“Still the matter did not end here, for next day the workmen said the accident was owing to the omission of a sacrifice at the commencement of the work, and they must have a lamb to kill on the ground, or more lives would certainly be lost. So I bought them a lamb, which they duly killed, cooked, and ate, after sprinkling its blood on the four corners of the foundation and on the walls. I had the skin of this lamb dressed and sent home as a curiosity.” See note 1.
“You appear to have pretty rough times of it then, on the whole,” said Miles.

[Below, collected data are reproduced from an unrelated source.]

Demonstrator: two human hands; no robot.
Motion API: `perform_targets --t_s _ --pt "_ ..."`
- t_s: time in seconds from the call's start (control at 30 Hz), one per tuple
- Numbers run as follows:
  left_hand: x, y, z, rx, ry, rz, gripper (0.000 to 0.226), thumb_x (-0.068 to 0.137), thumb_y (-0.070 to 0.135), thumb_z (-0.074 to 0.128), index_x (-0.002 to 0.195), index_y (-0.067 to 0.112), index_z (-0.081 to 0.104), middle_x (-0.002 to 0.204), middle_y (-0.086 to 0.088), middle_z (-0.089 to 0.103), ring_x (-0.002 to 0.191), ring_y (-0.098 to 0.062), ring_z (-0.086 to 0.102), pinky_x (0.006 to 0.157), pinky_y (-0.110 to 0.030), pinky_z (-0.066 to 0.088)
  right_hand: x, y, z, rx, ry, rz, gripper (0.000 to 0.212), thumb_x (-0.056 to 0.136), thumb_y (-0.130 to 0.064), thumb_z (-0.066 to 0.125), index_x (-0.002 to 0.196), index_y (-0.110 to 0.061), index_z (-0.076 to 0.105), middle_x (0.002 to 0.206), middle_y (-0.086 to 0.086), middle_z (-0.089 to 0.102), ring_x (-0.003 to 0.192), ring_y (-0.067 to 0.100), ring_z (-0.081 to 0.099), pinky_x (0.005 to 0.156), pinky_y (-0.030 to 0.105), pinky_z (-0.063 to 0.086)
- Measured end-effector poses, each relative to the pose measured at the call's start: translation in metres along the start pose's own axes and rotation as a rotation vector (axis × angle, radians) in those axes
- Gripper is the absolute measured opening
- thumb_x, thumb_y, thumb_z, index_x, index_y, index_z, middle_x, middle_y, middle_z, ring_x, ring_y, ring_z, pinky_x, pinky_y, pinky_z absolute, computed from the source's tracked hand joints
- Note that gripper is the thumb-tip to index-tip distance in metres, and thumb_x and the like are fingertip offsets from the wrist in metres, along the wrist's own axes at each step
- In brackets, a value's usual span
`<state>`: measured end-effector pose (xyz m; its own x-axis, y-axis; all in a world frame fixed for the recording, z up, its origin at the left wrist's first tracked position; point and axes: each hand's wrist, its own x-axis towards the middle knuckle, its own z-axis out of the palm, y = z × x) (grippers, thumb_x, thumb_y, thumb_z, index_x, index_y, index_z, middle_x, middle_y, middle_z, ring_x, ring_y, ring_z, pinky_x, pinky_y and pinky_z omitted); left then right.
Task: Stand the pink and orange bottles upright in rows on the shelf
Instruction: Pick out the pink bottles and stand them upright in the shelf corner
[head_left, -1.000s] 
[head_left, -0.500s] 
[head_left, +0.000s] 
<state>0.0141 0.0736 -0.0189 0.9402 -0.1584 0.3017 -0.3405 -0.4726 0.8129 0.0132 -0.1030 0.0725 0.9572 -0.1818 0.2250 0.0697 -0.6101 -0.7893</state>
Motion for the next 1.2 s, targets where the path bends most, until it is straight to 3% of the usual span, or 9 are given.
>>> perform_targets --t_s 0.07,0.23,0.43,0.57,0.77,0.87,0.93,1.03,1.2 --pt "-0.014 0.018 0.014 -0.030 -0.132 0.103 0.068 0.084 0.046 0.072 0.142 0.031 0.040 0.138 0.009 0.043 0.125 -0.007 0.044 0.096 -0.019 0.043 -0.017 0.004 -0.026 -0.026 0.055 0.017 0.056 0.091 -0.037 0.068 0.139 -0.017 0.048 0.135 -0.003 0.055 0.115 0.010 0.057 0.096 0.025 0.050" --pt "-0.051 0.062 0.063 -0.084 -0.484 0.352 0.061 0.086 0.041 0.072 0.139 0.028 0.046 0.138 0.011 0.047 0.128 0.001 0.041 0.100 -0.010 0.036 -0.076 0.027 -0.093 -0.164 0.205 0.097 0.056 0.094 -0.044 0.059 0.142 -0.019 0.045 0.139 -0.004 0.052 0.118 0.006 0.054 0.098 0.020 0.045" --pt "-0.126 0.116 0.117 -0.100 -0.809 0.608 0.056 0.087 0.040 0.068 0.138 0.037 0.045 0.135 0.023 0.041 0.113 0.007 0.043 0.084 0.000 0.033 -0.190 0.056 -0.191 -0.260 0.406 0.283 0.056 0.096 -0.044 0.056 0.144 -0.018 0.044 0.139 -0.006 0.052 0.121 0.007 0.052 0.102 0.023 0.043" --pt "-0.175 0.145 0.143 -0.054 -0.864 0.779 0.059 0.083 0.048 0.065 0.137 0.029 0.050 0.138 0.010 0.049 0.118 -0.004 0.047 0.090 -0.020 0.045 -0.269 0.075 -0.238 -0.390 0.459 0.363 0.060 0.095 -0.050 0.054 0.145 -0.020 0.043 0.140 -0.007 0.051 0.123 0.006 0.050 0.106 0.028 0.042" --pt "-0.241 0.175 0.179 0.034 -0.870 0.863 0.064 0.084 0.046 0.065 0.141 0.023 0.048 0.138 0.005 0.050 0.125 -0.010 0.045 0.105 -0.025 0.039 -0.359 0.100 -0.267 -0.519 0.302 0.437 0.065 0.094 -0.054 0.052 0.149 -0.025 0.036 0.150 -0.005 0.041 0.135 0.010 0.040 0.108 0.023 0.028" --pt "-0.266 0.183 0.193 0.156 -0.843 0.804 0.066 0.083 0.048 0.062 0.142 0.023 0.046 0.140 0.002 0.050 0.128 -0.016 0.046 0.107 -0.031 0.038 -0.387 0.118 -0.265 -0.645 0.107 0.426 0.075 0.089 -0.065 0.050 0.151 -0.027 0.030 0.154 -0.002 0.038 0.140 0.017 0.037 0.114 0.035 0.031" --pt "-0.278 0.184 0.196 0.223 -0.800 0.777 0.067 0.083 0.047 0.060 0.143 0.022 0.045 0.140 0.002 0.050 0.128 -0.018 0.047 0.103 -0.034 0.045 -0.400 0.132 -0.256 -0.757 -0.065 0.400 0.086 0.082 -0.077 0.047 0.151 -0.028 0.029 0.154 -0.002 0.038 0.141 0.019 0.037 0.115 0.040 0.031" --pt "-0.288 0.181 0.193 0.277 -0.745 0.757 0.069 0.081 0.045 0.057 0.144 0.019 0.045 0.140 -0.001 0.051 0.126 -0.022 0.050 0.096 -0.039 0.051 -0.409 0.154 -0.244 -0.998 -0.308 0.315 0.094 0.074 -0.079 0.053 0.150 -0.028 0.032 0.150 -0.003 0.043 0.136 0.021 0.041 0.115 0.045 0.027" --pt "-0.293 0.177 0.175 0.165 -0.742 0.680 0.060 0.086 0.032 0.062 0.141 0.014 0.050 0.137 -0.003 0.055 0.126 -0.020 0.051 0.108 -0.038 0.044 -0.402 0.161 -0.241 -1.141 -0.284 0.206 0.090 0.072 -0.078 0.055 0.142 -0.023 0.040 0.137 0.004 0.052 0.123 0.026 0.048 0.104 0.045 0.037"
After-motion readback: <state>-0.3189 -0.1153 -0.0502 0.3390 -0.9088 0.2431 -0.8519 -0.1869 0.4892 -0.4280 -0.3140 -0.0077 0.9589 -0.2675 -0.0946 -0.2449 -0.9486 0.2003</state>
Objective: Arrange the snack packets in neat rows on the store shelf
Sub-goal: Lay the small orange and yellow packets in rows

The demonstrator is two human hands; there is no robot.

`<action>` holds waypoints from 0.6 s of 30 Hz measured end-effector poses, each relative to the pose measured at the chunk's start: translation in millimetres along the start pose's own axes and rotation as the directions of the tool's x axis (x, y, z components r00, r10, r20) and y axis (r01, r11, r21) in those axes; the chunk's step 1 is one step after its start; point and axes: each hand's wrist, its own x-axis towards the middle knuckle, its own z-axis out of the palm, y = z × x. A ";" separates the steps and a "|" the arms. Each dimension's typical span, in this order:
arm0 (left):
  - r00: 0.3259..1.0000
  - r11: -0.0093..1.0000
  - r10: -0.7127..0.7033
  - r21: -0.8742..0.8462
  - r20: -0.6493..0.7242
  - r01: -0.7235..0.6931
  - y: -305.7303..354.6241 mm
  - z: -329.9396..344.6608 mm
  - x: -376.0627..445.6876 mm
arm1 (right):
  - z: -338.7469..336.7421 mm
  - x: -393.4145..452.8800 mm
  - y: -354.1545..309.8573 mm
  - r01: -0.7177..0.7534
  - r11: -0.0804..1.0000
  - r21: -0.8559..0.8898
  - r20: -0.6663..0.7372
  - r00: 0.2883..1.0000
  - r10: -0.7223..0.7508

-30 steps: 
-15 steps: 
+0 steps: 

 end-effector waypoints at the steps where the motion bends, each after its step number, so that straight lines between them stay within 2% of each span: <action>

“I never counted on smooth times,” returned Tufnell; “besides, being used to roughing it, I am always glad to do so in a good cause. My palace, as you see, is not a bad one, though small. It is pretty hot too, as you seem to feel; and they tell me there will be some interesting variety in my experiences when the rainy season sets in! I wouldn’t mind it so much if I could only be left to sleep in peace at nights. I stay here, you see, night and day, and what wi’ the Arabs prowling around, whispering and trying to get in, and the wild dogs makin’ the neighbourhood a place o’ public meeting—barking, howling, and quarrelling over their sorrows like human bein’s, they don’t give me much rest.”
“I have read of these dogs before,” said Miles. “Are they really as wild and dangerous as they get credit for?”
“If you’d seen the fight I had wi’ them the other night you’d have no doubt on that point. Why, a gang of ’em made a regular attack on me, and if it hadn’t been that I was pretty active with my sword-stick, they’d have torn me in bits. Let me advise you never to go out after nightfall without one. Is that one in your hand?”
“No, it is merely a cane.”
“Well, exchange with me. There’s no saying when you may want it.”
Tufnell took a light sword-stick which lay on the table and handed it to Miles, who accepted it laughingly, and without the slightest belief that he should ever have occasion to use it.
In chatting about the plans of the building and the prospects of success, our hero became at last so deeply interested—partly, no doubt, because of his friend’s enthusiasm—that he forgot the flight of time, and the evening was advancing before he rose to leave.
“Now, Tufnell,” he said suddenly, “I must be off, I have another call of importance to make.”